陸子雲,韓彬在家門口等他,倆人淩晨三點過來,是想等他出來,電梯響一聲,門緩緩彈開


    倆人看過去,一愣


    “你特麽怎麽從那兒出來了”


    沈嘉行直接掠過兩人,伸手,觸密碼鎖,手不由自己的抖,在第三次因密碼錯誤,安靜的樓宇突兀響起警報。


    韓彬斜身看一眼,皺眉:“你手怎麽了”


    他還是不說話,就盯著密碼鎖,兩分鍾後,再次觸數字,這次,左手握住右手,控製,控製食指準確的輸入密碼


    ——


    十月是他們的生日月,12是她的生日,19是他的生日,某一天,在他們說開了以後的某一天,在他提了讓她等他的要求,給了她承諾之後的某一天,他出差一周,在家門口等她下班迴來,很想她,就在這兒忍不住抱著她吻,她輸的密碼,進門前說——沈嘉行,我有點相信命中注定


    讓他念9121


    他念了,跟她在一起久了,文藝潛質也被激發出來,或許她都沒想到,他當時根本都沒思考,在她耳邊翻譯的特別快——就要愛你,就是愛你,隻愛你,很愛你


    那是她全心全意依靠他,是她,也是他,最明媚,最熱烈的時光。


    陸子雲推開門,手臂橫搭上他的肩膀把人往屋裏帶,張了張嘴,最終,什麽也沒說。


    紀寒在半個小時後過來,帶著歐陽曦的驗血結果。


    “hcg值不會錯,她確實懷孕了”


    “能不能查是不是他的?”


    紀寒迴:“能,但不是現在,況且,抽羊水需要她本人在場,有風險,你覺得她會做?老沈他媽能同意?”


    “那意思就沒別的辦法了?”


    紀寒看一眼站在落地窗前抽煙的沈嘉行,很不想,但不得不說的事實:“生下來”


    韓彬坐正:“你開什麽玩笑,生下來?”


    那樣沈嘉行和秦曼初絕對就真完了


    紀寒歎氣,拿掉眼鏡,揉著眉心往後靠:“沒別的辦法了”


    “手機” 沈嘉行出聲


    陸子雲把手機扔過去,屏幕亮著,沈嘉行準備撥電話的動作一頓,視線瞥了眼沙發,繼續輸電話號碼


    “過來,辦事”


    米沙一個yes sir 沒說完,就給他掛了。


    走過去坐下,手機扔陸子雲身上:“我跟你說什麽,你聽不懂是不是”


    三個人看向他,沒明白什麽意思,然後發現他是衝陸子雲的,就看陸子雲


    “托你的福,你的小姨子已經單方麵要跟我分手了”


    接著,另外兩人一前一後


    “我現在都不知道小九在哪兒”


    “韓諾住學校宿舍去了”


    “…………”


    然後,紀寒突然反應過來:“你把溫夏搞到手了?”


    “昂”


    “…………”


    沈嘉行把幾人趕走,換了家居服,迴臥室躺著,床中間,擺一大片,秦曼初的卡子,皮套,發箍,耳釘。
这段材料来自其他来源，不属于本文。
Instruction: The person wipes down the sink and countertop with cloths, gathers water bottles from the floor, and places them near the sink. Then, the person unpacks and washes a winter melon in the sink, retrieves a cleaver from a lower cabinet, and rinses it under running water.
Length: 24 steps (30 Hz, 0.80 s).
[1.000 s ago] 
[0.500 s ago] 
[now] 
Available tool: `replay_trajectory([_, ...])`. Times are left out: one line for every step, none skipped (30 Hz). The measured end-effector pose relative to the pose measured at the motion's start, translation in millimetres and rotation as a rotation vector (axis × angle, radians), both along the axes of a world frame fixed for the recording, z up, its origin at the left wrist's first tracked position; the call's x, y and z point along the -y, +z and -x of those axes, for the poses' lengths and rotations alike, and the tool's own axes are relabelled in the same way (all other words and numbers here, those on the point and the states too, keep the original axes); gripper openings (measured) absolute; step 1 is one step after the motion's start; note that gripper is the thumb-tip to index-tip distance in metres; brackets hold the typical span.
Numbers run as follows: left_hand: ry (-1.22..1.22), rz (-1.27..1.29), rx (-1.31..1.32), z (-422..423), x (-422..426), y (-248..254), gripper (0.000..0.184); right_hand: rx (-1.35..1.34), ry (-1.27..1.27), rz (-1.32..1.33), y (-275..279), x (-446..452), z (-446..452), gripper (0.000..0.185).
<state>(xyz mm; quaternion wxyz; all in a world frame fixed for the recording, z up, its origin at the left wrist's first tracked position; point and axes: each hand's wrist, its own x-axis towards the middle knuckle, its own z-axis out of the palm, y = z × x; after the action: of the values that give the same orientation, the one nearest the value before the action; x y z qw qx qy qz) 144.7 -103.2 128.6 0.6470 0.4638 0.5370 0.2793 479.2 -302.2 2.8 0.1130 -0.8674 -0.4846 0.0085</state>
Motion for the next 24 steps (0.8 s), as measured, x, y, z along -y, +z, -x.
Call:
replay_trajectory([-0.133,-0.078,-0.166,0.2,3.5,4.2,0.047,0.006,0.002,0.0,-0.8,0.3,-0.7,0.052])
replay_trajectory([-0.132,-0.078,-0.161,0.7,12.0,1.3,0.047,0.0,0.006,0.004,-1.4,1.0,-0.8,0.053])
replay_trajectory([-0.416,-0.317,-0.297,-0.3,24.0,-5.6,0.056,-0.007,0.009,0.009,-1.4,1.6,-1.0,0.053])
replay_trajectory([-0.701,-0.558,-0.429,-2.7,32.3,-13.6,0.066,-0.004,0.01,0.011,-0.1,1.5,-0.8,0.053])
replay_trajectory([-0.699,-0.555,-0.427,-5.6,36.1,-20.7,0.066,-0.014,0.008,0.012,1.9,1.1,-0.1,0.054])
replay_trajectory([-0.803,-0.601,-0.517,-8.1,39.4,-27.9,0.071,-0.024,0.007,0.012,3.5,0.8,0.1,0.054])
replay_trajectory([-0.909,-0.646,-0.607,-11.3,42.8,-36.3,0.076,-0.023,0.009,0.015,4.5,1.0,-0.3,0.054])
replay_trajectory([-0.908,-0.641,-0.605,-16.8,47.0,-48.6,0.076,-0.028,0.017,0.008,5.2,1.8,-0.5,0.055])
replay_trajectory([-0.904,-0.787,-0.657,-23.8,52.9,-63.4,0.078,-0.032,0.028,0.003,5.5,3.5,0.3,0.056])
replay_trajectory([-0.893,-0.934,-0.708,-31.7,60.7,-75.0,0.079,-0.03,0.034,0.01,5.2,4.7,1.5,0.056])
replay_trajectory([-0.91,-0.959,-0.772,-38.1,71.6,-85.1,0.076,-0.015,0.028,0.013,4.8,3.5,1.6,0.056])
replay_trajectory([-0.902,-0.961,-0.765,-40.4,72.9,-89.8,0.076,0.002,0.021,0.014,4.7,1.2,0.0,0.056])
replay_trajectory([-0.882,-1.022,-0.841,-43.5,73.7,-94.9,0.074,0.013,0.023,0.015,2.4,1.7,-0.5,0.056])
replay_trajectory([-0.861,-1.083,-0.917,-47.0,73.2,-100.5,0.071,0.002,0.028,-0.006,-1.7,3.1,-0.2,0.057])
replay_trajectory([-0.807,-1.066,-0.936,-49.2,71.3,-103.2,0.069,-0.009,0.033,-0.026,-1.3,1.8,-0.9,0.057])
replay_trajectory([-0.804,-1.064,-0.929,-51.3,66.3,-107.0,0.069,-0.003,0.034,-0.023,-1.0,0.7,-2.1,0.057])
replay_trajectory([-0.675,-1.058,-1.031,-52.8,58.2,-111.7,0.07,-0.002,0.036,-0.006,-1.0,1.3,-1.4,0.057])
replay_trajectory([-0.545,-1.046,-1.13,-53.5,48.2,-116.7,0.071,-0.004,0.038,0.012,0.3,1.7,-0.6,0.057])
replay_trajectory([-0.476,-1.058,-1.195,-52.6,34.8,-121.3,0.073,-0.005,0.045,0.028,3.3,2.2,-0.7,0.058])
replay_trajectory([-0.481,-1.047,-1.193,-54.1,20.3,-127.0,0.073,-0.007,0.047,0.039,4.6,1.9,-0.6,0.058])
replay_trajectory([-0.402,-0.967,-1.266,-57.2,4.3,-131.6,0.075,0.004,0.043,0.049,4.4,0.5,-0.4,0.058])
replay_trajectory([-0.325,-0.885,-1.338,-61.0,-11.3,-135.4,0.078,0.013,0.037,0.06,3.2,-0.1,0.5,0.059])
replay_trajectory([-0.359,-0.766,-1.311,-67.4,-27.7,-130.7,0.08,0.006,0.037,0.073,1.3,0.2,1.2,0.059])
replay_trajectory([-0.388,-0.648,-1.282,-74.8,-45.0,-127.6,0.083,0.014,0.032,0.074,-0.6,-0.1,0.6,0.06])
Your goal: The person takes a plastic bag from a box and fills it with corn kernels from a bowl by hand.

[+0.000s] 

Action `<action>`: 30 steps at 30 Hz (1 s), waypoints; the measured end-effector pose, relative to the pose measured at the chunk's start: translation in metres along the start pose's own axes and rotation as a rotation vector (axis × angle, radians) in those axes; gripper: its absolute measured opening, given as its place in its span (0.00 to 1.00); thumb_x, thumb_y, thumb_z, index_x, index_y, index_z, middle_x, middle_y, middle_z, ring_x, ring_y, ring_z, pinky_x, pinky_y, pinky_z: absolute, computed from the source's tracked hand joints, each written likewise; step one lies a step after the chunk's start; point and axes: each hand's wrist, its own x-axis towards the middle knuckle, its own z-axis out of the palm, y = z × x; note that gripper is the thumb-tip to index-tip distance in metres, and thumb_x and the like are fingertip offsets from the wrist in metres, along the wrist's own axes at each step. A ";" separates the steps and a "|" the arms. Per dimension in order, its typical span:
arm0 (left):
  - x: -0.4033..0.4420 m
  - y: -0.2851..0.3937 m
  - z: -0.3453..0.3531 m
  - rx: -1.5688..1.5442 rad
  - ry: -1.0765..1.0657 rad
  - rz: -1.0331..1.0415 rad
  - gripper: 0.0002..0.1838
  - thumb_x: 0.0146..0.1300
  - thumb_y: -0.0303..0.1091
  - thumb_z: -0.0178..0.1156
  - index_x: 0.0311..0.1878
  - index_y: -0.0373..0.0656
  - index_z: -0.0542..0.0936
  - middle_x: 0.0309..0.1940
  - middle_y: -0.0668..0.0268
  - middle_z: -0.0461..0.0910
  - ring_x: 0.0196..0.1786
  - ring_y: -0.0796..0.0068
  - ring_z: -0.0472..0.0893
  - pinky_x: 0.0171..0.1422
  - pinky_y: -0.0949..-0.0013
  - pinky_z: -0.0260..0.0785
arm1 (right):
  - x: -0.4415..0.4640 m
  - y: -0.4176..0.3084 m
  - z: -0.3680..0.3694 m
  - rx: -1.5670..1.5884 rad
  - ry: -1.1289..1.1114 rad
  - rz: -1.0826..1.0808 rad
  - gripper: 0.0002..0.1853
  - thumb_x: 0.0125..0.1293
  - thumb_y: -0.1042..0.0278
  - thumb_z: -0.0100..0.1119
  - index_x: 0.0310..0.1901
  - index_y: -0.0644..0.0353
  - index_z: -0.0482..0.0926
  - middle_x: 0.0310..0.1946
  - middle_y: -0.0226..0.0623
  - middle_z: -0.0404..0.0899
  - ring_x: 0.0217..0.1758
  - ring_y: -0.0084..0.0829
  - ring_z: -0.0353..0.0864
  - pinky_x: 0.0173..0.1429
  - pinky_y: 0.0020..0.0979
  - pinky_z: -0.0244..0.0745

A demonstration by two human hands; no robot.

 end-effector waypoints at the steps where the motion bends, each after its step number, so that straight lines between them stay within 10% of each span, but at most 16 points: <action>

他看著,勾著她那塊表,細細摩挲,腦袋空空的。


    遊蕩到客廳,仰靠沙發,打開電視,曆史記錄播她看的劇,一集接一集,一部接一部,哪個情節她吐槽了幾句,結尾曲她跟著哼


    他遲鈍地轉頭,身邊怎麽空空蕩蕩。


    橘黃的光線從電視機的左上角緩緩沉向右下角,幾無血色的臉靜默著,明了又暗,手腕垂在兩腿間,指間星火燃躍,灰燼一段一段散盡……


    一重又一重的霞光墜落,不知道白天還是黑夜,睡了還是沒睡,就這樣,坐著,躺著,聽著門鈴響了停,停了響


    直到米沙和張齊破門而入,坐在沙發的沈嘉行一動不動,隱在無處遁形的濃煙中,消瘦的下顎,青紫的眼眶,布滿紅絲的瞳膜


    那一瞬,張齊驚恐地認為,他是不是就那麽,走了……


    米沙提著一瓶開了口的雪碧走進來,挺挫敗的,說:“沒成”


    “歐陽曦被完全保護起來,別墅全部戒嚴,家裏一個傭人都沒有,隻有他爸媽,目前還沒有下手的機會。”


    許久


    “幾號了” 幹涸的聲線幾乎聽不清


    “三號”


    張齊敞開窗戶,冷風頃刻間撲進來,沈嘉行僵硬地轉向落地窗,霧霾填漫空蕩蕩的天,他對著深不見底的灰蒙,墜入無盡的寒冬。


    “明天婚禮上下手怎麽樣?”


    “不用了” 沈嘉行起身,眼前突黑,身子晃了晃,張齊撐住他腋下,問他幾天沒吃飯了


    閉上眼,緩解十幾秒,再睜開,瞳孔漸漸聚攏,他往臥室走,沒進去,站在門口看了一會兒,最後,將門闔上。


    有關她的氣息,味道,痕跡,收好,封存。


    折身往客臥走:“迴蘇城”


    秦曼初請了年假,並遞交了支教申請和意願書。


    當天下午,她接到導師的電話


    “曼初,今年的支教地點很特殊,申請書我先收著,你再考慮考慮”


    秦曼初自是清楚導師的意思,她不想自欺欺人,東城,是她沒有和沈嘉行一起去過的城市,沒有他的影子,沒有他買的房子,沒有她們生活過的痕跡。


    她不敢高看自己,繼續在這裏待下去,是否能正常的生活,走在街上,迴家的路,學校的路,甚至教室的最後一排,統統都是他的身影。


    衝她笑,叫她,寶。


    “老師,我想好了。”


    “曼初,山裏的條件非常艱苦,院裏是打算指定男教師的”


    “老師,請您給我這個機會,我……” 握著手機的骨節泛白,哽咽輕溢出來:“我真的很需要。”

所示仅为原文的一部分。